(Task objective)
Give the count of lines in the data that include "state", with no other words.

○ ○ ○ ○ ○

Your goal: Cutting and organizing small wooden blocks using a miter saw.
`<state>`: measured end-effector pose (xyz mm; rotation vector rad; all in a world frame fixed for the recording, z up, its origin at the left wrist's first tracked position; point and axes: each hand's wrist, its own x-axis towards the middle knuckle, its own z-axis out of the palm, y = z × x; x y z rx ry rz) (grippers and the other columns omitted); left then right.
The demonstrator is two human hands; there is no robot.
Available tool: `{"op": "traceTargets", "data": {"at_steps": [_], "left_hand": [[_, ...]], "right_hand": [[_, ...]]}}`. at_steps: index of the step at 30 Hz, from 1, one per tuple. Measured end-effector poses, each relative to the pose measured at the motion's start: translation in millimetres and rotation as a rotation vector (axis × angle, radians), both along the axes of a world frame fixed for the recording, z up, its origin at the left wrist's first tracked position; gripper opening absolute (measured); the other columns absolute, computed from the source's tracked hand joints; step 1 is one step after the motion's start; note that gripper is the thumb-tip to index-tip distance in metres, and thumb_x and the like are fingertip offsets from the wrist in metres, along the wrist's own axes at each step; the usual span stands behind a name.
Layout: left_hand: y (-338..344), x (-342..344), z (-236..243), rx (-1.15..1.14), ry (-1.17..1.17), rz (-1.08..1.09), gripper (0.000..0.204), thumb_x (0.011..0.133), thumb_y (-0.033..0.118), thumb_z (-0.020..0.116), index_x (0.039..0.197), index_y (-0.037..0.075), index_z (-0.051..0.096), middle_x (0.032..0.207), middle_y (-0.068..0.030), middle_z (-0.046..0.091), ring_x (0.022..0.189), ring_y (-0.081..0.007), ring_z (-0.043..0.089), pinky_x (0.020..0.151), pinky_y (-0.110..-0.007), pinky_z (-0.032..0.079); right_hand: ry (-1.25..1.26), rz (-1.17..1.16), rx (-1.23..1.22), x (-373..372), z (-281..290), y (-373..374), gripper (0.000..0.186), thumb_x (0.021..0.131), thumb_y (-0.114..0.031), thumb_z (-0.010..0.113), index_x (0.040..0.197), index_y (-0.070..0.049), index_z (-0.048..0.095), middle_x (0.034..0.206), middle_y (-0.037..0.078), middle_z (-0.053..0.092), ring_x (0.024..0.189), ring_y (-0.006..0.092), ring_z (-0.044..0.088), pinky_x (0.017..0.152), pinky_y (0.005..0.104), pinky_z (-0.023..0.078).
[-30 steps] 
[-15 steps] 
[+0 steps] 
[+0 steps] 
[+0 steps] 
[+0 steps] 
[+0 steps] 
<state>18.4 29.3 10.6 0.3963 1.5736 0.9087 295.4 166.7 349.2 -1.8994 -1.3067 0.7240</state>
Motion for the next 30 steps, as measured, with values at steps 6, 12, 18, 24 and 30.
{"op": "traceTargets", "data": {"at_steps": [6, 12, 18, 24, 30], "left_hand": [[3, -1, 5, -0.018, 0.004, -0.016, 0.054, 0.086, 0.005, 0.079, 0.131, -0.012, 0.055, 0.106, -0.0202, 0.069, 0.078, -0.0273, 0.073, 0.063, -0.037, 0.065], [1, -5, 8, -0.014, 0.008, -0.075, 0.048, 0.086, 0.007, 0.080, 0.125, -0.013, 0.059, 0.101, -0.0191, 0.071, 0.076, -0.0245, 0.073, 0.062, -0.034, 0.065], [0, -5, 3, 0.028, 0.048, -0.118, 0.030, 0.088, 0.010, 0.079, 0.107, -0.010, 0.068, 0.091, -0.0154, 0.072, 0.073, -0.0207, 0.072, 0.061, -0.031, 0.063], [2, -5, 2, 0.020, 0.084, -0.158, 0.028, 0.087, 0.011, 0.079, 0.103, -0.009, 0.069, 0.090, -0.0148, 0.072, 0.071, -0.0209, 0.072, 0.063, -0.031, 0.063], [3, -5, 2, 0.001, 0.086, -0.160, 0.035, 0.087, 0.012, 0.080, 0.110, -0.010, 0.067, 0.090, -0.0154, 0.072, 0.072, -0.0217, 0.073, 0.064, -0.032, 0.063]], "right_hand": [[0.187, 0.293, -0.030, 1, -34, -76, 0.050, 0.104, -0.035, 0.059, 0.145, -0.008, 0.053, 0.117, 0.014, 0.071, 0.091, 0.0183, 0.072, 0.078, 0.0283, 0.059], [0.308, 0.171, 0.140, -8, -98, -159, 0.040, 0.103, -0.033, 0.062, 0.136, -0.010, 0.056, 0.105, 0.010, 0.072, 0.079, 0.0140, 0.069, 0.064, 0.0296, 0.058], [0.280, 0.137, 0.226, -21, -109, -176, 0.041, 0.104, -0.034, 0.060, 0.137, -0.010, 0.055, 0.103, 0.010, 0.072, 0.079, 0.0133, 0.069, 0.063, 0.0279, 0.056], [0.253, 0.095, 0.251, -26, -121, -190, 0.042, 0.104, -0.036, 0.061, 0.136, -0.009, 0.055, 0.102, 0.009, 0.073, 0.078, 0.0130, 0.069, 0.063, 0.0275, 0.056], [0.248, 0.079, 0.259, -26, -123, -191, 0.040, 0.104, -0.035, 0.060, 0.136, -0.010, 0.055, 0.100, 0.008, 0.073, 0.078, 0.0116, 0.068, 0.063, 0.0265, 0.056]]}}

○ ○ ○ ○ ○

(Your solution)
2